Картина эта так растрогала меня, что я решил нарушить принципы и на выходе из магазина, снова дать бабушке денежку.
И ей будет хорошо, и мне здоровья прибавиться. Но далее случилось то, о чем я вспоминаю до сих пор с чувством стыда и брезгливости.
К «моей» бабушке – нищенке, источнику законного и прикормленного самоуважения, приблизился молодой человек. Был он весь какой-то круглый и напоминал мне почему-то медовый пряник в сахарном сиропе и присыпанный сверху героином. У него всё было круглое - лицо, голова, уши, шея и даже нос. Весь такой упитанный, самодовольный, но глаза, при этом, как холодная телятина. можно намазать горчицей и на вилочку...

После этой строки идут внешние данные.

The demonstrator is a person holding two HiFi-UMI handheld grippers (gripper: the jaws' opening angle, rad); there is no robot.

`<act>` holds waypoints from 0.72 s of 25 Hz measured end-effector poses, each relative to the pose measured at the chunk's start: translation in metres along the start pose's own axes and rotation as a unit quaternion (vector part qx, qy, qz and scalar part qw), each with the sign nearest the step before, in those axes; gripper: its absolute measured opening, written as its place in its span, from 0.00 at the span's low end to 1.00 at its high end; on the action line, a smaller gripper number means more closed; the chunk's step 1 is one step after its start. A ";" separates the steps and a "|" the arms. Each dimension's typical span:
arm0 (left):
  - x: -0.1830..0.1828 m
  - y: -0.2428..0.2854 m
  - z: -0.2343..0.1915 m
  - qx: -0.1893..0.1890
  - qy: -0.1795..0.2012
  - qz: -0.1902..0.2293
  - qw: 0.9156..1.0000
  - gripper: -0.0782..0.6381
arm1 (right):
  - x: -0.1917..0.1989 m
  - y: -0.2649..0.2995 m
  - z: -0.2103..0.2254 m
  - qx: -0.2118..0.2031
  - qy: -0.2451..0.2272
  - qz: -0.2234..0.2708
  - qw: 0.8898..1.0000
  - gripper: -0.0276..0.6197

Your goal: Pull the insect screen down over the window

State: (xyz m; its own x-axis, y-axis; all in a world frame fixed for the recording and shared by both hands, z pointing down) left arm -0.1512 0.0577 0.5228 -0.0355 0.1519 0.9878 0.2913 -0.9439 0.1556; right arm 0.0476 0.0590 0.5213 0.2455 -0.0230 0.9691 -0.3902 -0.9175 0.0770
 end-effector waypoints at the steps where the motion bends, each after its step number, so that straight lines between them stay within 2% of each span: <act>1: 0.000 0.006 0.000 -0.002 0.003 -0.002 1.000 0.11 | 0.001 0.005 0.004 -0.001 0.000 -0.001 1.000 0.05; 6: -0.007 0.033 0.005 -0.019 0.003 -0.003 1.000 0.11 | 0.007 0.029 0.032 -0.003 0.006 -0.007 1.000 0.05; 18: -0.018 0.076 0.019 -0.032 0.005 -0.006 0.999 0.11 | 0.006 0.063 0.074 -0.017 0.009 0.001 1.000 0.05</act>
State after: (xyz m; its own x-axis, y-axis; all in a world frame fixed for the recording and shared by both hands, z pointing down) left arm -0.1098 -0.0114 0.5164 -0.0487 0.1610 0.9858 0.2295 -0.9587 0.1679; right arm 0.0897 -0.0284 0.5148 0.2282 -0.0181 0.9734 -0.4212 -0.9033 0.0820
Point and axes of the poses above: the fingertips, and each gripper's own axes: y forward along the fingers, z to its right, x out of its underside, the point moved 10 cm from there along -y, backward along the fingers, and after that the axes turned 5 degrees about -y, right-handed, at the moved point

И это убожество, шаркнув ножками, замерло на минуту возле старушки. Стоя с отрешенным видом и часто моргая «телятиной», оно незаметно, ловким движением опустило руку в карман зеленого пальто надетого на бабушку, широкой, ковшеобразной ладонью выгребло оттуда мелочь и бумажки, а потом, так же незаметно перегрузило добычу в карман своей куртки. По тому как в этот момент напряглась бабушка, я понял, что она хорошо знакома с этой тяжелой ладонью и вряд ли её воспоминания связаны с лечебным массажем. Вероятнее всего, телесные наказания для бабульки не пустые разговоры о временах крепостничества, не фантастика, а вполне реальные будни, прекрасно уживающиеся с эпохой компьютеров и полетов человека в космос.

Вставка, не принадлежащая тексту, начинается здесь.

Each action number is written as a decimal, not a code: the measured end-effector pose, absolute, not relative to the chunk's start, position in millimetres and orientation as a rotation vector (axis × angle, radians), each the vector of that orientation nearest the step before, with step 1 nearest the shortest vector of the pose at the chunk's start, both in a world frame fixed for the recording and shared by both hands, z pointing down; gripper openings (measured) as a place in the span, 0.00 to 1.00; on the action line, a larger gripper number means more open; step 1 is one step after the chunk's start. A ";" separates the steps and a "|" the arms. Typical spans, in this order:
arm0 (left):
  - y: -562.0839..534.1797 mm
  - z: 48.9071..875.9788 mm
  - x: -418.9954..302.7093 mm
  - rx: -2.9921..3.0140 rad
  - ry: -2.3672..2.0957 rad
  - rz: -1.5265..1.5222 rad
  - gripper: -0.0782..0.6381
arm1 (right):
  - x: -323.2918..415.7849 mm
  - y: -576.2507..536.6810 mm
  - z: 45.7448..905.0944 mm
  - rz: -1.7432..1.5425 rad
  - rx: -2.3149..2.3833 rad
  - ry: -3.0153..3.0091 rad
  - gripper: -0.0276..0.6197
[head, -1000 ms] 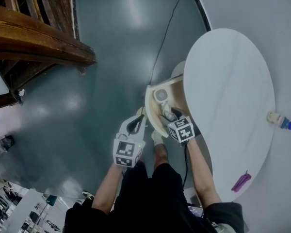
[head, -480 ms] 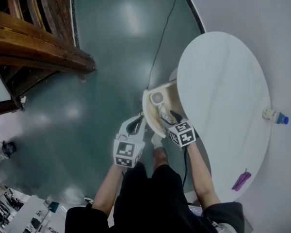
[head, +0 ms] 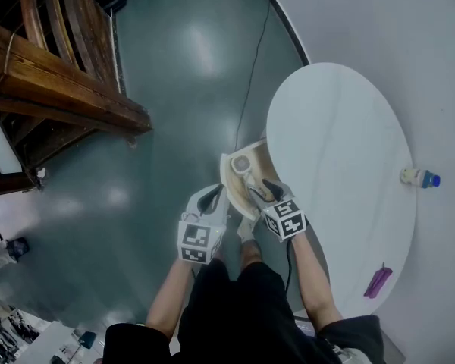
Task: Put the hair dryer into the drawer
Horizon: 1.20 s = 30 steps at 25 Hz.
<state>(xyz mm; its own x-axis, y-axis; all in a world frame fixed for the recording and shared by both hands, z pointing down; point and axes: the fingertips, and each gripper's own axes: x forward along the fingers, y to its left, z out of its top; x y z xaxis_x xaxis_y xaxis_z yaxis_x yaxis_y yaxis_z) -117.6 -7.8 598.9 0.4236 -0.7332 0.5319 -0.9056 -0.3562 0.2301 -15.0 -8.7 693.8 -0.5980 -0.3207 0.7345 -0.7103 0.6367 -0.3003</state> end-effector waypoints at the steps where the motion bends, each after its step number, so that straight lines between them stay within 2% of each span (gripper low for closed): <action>1: -9.4 592.0 -117.6 2.201 -1.387 0.463 0.12 | -12.6 -12.1 684.9 0.763 0.829 -2.216 0.33; 8: -26.8 540.5 -116.3 2.291 -1.399 0.444 0.12 | 7.9 -43.6 616.4 0.662 1.033 -2.273 0.21; 15: -43.2 476.1 -100.4 2.403 -1.414 0.394 0.12 | 29.4 -62.7 533.8 0.543 1.187 -2.355 0.17; 21: -49.1 422.5 -88.4 2.496 -1.434 0.353 0.12 | 58.0 -72.2 458.6 0.422 1.385 -2.411 0.05; 30: -49.1 353.4 -69.2 2.628 -1.438 0.270 0.12 | 87.7 -61.3 379.4 0.308 1.548 -2.492 0.05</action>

Детина, перегрузив деньги, удивительно незаметно для своих габаритов, исчез.
Мне стало ясно, что приходил работодатель и, вспоминая его круглый затылок, я почувствовал себя глубоко обманутым. Не могу сказать, что часто и очень уж много подавал бабушке, но обида все равно была очень сильной. По каким-то неуловимым признакам, было видно, что этот наглый тип, скорее всего, приходится старушке внуком, или внучатым племянником. Не желая вникать в тонкости семейного бизнеса, я понял, что любые разбирательства здесь бессмысленны, и пошел прочь, избавив себя в дальнейшем от роли кормильца великовозрастного дитяти и его собутыльников, и постаравшись как можно быстрее забыть этот досадный эпизод.

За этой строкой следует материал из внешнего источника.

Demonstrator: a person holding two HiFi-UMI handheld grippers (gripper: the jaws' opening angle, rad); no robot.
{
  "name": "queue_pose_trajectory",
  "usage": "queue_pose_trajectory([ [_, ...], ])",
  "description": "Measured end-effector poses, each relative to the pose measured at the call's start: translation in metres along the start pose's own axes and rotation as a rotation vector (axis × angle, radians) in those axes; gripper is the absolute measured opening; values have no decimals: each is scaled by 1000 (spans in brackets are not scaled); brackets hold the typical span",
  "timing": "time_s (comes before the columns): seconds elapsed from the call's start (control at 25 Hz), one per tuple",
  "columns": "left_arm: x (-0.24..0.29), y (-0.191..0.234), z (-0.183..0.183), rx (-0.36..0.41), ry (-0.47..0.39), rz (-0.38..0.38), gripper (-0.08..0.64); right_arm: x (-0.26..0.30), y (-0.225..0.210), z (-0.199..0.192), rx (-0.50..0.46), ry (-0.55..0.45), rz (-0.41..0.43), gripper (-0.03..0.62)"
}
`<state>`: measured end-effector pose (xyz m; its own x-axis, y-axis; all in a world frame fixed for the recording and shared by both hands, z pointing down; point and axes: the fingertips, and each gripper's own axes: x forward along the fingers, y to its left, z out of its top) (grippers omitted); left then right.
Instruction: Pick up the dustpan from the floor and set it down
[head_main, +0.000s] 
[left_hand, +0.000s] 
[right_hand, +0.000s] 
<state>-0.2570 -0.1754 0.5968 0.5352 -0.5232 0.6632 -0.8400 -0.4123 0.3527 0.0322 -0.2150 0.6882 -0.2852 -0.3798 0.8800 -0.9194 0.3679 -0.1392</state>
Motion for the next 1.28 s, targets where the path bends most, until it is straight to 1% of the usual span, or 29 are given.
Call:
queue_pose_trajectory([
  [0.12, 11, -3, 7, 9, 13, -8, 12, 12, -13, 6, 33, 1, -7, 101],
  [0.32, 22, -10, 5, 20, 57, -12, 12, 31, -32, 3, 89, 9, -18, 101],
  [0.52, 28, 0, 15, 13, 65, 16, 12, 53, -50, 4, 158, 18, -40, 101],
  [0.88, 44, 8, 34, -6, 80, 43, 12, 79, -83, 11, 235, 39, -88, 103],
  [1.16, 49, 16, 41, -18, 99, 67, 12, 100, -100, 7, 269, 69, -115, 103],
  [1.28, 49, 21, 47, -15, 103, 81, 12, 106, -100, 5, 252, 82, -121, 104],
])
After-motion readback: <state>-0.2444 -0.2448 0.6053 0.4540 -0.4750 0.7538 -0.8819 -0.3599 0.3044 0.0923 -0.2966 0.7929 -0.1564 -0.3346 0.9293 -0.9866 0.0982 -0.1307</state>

Но, пару месяцев спустя, попав на городской рынок; место, раздражающее меня своей сутолокой, шумом, и гамом, вдруг замечаю на входе свою старую знакомую, стоящую с протянутой рукой. Так же обнаруживаю, что некоторые из посетителей рынка, щедро подают бабушке. Я грустно улыбнулся, и намереваясь проследовать с ледяным спокойствием мимо попрошайки,уже сделал шаг, как вдруг замечаю, что со второго этажа спускается высокая девушка в длинной юбке, светлой кофте, и в головном платке, именуемом хиджаб. Она подходит к работнице попрошайнического фронта, протягивает ей стакан кофе,и картонную тарелочку, на которой чинно расположились сосиска в тесте и пирожное.
И ЧУДО! Старушка, эта напичканная консервантами мумия,всегда неподвижная и отрешенная, неожиданно расцветает такой искренней, весенней улыбкой, что я застываю на месте.
Девушка в хиджабе, только что, преподала мне урок истинного, не шаблонного милосердия. Она, так же как и я, несомненно знала о наличии работодателя, но в отличии от меня, не стала попусту обижаться, а купила старушке еды, надеясь, что «внучок», не вынудит бабушку отрыгнуть пищу, как это заставляют делать своих родителей птенцы.
Но и не кофе с пирожным, вызвали на лице старушки счастливую улыбку. Когда девушка передавала еду, у увидел в её глазах любовь. И бабушка несомненно её увидала. Потому и расцвела.
И пусть на краткий миг, но старушка поняла, что её кто –то любит. Пусть чужой, незнакомый человек, пусть не в косоворотке, а в хиджабе. НО ЕЁ ЛЮБЯТ!!!И в ней, впервые за много лет, увидели человека, а не попрошайку.
Ярлыки и стереотипы вещь опасная. Навешивая их, мы сами того не замечая, вешаем их и на свои глаза. И тогда можем не рассмотреть, что под хиджабом, где мы почти всегда боимся обнаружить пластид, вполне может биться действительно милосердное, доброе сердце, у которого можно многому научиться.